Source data
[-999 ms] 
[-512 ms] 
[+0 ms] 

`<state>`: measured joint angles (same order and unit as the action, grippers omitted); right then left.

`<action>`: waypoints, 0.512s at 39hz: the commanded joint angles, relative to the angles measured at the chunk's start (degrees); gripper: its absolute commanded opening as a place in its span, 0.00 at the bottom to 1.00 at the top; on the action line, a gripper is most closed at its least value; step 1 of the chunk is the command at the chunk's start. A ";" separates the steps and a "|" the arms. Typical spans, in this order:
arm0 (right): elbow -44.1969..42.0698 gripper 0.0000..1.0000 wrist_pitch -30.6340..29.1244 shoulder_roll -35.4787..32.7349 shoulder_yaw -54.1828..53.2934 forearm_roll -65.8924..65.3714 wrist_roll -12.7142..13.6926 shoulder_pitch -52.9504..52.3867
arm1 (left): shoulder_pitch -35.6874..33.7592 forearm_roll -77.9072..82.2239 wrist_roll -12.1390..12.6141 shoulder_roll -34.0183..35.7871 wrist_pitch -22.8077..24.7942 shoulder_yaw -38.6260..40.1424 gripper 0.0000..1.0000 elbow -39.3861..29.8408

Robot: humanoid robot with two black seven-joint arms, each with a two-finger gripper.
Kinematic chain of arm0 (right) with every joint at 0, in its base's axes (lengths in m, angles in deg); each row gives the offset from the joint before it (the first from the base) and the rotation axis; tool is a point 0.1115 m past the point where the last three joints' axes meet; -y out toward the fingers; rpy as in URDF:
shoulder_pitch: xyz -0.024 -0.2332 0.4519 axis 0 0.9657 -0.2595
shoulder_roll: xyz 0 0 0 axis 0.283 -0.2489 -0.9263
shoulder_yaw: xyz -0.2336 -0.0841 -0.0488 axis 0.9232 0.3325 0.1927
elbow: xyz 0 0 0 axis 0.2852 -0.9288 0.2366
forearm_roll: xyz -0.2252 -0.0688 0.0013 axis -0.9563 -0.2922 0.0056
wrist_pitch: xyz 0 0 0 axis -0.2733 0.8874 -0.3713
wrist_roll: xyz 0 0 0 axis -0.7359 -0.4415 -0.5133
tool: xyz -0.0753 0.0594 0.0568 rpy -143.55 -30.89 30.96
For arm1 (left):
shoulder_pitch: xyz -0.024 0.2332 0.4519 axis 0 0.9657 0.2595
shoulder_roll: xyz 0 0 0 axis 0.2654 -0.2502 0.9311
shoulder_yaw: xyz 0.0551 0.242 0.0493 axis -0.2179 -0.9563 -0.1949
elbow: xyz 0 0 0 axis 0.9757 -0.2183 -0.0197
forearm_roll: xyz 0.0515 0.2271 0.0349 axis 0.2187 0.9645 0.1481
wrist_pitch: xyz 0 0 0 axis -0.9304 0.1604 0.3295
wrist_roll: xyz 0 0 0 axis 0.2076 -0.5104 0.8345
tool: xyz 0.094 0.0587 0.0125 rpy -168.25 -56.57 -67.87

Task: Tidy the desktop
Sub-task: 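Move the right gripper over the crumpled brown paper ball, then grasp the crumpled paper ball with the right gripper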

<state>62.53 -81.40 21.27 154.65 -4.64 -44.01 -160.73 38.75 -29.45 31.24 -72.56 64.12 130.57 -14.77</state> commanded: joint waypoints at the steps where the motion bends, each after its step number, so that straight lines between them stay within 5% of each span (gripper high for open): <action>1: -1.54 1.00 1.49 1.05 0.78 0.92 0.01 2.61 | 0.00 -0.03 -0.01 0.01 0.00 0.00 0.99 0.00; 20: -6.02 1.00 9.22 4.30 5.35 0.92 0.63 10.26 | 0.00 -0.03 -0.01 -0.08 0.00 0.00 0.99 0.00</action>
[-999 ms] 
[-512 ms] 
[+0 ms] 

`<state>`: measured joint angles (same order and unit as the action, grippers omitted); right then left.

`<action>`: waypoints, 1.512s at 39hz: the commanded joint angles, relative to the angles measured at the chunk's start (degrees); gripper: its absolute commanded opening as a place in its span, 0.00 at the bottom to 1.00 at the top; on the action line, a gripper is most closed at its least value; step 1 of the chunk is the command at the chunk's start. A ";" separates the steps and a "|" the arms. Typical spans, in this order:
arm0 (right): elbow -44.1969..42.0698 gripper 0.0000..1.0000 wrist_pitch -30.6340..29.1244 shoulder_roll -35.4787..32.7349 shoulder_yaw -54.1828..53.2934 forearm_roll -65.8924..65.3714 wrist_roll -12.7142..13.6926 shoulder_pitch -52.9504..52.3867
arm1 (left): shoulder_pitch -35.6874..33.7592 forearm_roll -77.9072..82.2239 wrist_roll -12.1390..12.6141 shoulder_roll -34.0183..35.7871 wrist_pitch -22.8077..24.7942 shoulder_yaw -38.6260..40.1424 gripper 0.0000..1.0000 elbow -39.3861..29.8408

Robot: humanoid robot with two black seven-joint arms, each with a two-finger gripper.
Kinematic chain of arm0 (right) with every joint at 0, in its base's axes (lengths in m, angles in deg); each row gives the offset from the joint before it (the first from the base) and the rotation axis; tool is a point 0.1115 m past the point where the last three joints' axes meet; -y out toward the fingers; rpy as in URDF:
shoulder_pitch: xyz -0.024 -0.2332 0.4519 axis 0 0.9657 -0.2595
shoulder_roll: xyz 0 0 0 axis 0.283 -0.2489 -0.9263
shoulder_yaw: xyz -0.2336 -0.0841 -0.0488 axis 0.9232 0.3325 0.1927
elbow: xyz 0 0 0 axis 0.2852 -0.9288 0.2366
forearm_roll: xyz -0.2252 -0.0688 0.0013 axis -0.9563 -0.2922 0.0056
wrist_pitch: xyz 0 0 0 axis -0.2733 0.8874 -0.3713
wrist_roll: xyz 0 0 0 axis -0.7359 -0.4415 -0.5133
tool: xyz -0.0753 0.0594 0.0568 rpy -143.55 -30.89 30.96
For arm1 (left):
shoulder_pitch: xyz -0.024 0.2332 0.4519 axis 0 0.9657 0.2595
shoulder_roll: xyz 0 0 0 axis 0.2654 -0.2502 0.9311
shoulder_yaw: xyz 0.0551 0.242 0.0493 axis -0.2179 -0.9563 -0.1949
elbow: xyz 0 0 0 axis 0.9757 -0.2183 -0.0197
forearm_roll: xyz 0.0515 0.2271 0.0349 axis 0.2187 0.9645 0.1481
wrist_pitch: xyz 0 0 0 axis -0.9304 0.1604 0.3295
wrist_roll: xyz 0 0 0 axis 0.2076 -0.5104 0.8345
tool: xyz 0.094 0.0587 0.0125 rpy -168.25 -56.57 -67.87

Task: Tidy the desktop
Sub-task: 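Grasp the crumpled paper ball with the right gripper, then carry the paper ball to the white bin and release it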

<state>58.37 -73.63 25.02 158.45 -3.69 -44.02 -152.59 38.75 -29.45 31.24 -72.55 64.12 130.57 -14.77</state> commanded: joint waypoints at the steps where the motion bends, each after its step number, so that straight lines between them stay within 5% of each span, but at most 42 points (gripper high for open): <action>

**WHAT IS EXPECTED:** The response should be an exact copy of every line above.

**THE ANSWER:**
[-999 ms] 
[-512 ms] 
[+0 ms] 

`<state>`: measured joint angles (same order and unit as the action, grippers omitted); right then left.

`<action>`: waypoints, 0.512s at 39hz: the commanded joint angles, relative to the angles measured at the chunk's start (degrees); gripper: its absolute commanded opening as a place in its span, 0.00 at the bottom to 1.00 at the top; on the action line, a gripper is most closed at its least value; step 1 of the chunk is the command at the chunk's start. A ";" separates the steps and a "|" the arms. Typical spans, in this order:
arm0 (right): elbow -44.1969..42.0698 gripper 0.0000..1.0000 wrist_pitch -30.6340..29.1244 shoulder_roll -35.4787..32.7349 shoulder_yaw -54.1828..53.2934 forearm_roll -65.8924..65.3714 wrist_roll -12.7142..13.6926 shoulder_pitch -52.9504..52.3867
arm1 (left): shoulder_pitch -35.6874..33.7592 forearm_roll -77.9072..82.2239 wrist_roll -12.1390..12.6141 shoulder_roll -34.0183..35.7871 wrist_pitch -22.8077..24.7942 shoulder_yaw -38.6260..40.1424 gripper 0.0000..1.0000 elbow -39.3861..29.8408

Robot: humanoid robot with two black seven-joint arms, each with a two-finger gripper.
Kinematic chain of arm0 (right) with every joint at 0, in its base's axes (lengths in m, angles in deg); each row gives the offset from the joint before it (the first from the base) and the rotation axis; tool is a point 0.1115 m past the point where the last three joints' axes meet; -y out toward the fingers; rpy as in URDF:
shoulder_pitch: xyz -0.024 -0.2332 0.4519 axis 0 0.9657 -0.2595
shoulder_roll: xyz 0 0 0 axis 0.283 -0.2489 -0.9263
shoulder_yaw: xyz -0.2336 -0.0841 -0.0488 axis 0.9232 0.3325 0.1927
elbow: xyz 0 0 0 axis 0.2852 -0.9288 0.2366
forearm_roll: xyz -0.2252 -0.0688 0.0013 axis -0.9563 -0.2922 0.0056
wrist_pitch: xyz 0 0 0 axis -0.2733 0.8874 -0.3713
wrist_roll: xyz 0 0 0 axis -0.7359 -0.4415 -0.5133
tool: xyz -0.0753 0.0594 0.0568 rpy -143.55 -30.89 30.96
For arm1 (left):
shoulder_pitch: xyz -0.024 0.2332 0.4519 axis 0 0.9657 0.2595
shoulder_roll: xyz 0 0 0 axis 0.2654 -0.2502 0.9311
shoulder_yaw: xyz 0.0551 0.242 0.0493 axis -0.2179 -0.9563 -0.1949
elbow: xyz 0 0 0 axis 0.9757 -0.2183 -0.0197
forearm_roll: xyz 0.0515 0.2271 0.0349 axis 0.2187 0.9645 0.1481
wrist_pitch: xyz 0 0 0 axis -0.9304 0.1604 0.3295
wrist_roll: xyz 0 0 0 axis 0.2076 -0.5104 0.8345
tool: xyz 0.094 0.0587 0.0125 rpy -168.25 -56.57 -67.87

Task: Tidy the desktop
Sub-task: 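Move the right gripper over the crumpled brown paper ball, then grasp the crumpled paper ball with the right gripper
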
<state>62.53 -81.40 21.27 154.65 -4.64 -44.01 -160.73 38.75 -29.45 31.24 -72.56 64.12 130.57 -14.77</state> commanded: joint waypoints at the steps where the motion bends, each after its step number, so that straight lines between them stay within 5% of each span (gripper high for open): <action>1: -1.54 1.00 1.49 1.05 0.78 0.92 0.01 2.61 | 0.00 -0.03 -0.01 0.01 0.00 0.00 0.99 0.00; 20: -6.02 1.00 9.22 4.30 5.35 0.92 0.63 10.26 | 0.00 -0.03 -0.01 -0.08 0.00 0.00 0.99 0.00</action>
[-999 ms] 
[-512 ms] 
[+0 ms] 

`<state>`: measured joint angles (same order and unit as the action, grippers omitted); right then left.

`<action>`: waypoints, 1.512s at 39hz: the commanded joint angles, relative to the angles measured at the chunk's start (degrees); gripper: its absolute commanded opening as a place in its span, 0.00 at the bottom to 1.00 at the top; on the action line, a gripper is most closed at its least value; step 1 of the chunk is the command at the chunk's start. A ";" separates the steps and a "|" the arms. Typical spans, in this order:
arm0 (right): elbow -44.1969..42.0698 gripper 0.0000..1.0000 wrist_pitch -30.6340..29.1244 shoulder_roll -35.4787..32.7349 shoulder_yaw -54.1828..53.2934 forearm_roll -65.8924..65.3714 wrist_roll -12.7142..13.6926 shoulder_pitch -52.9504..52.3867
arm1 (left): shoulder_pitch -35.6874..33.7592 forearm_roll -77.9072..82.2239 wrist_roll -12.1390..12.6141 shoulder_roll -34.0183..35.7871 wrist_pitch -22.8077..24.7942 shoulder_yaw -38.6260..40.1424 gripper 0.0000..1.0000 elbow -39.3861..29.8408

Robot: humanoid robot with two black seven-joint arms, each with a two-finger gripper.
Kinematic chain of arm0 (right) with every joint at 0, in its base's axes (lengths in m, angles in deg); each row gives the offset from the joint before it (the first from the base) and the rotation axis; tool is a point 0.1115 m past the point where the last three joints' axes meet; -y out toward the fingers; rpy as in URDF:
shoulder_pitch: xyz -0.024 -0.2332 0.4519 axis 0 0.9657 -0.2595
shoulder_roll: xyz 0 0 0 axis 0.283 -0.2489 -0.9263
shoulder_yaw: xyz -0.2336 -0.0841 -0.0488 axis 0.9232 0.3325 0.1927
elbow: xyz 0 0 0 axis 0.2852 -0.9288 0.2366
forearm_roll: xyz -0.2252 -0.0688 0.0013 axis -0.9563 -0.2922 0.0056
wrist_pitch: xyz 0 0 0 axis -0.2733 0.8874 -0.3713
wrist_roll: xyz 0 0 0 axis -0.7359 -0.4415 -0.5133
tool: xyz -0.0753 0.0594 0.0568 rpy -143.55 -30.89 30.96
For arm1 (left):
shoulder_pitch: xyz -0.024 0.2332 0.4519 axis 0 0.9657 0.2595
shoulder_roll: xyz 0 0 0 axis 0.2654 -0.2502 0.9311
shoulder_yaw: xyz 0.0551 0.242 0.0493 axis -0.2179 -0.9563 -0.1949
elbow: xyz 0 0 0 axis 0.9757 -0.2183 -0.0197
forearm_roll: xyz 0.0515 0.2271 0.0349 axis 0.2187 0.9645 0.1481
wrist_pitch: xyz 0 0 0 axis -0.9304 0.1604 0.3295
wrist_roll: xyz 0 0 0 axis 0.2076 -0.5104 0.8345
tool: xyz 0.094 0.0587 0.0125 rpy -168.25 -56.57 -67.87

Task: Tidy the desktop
Sub-task: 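Grasp the crumpled paper ball with the right gripper, then carry the paper ball to the white bin and release it
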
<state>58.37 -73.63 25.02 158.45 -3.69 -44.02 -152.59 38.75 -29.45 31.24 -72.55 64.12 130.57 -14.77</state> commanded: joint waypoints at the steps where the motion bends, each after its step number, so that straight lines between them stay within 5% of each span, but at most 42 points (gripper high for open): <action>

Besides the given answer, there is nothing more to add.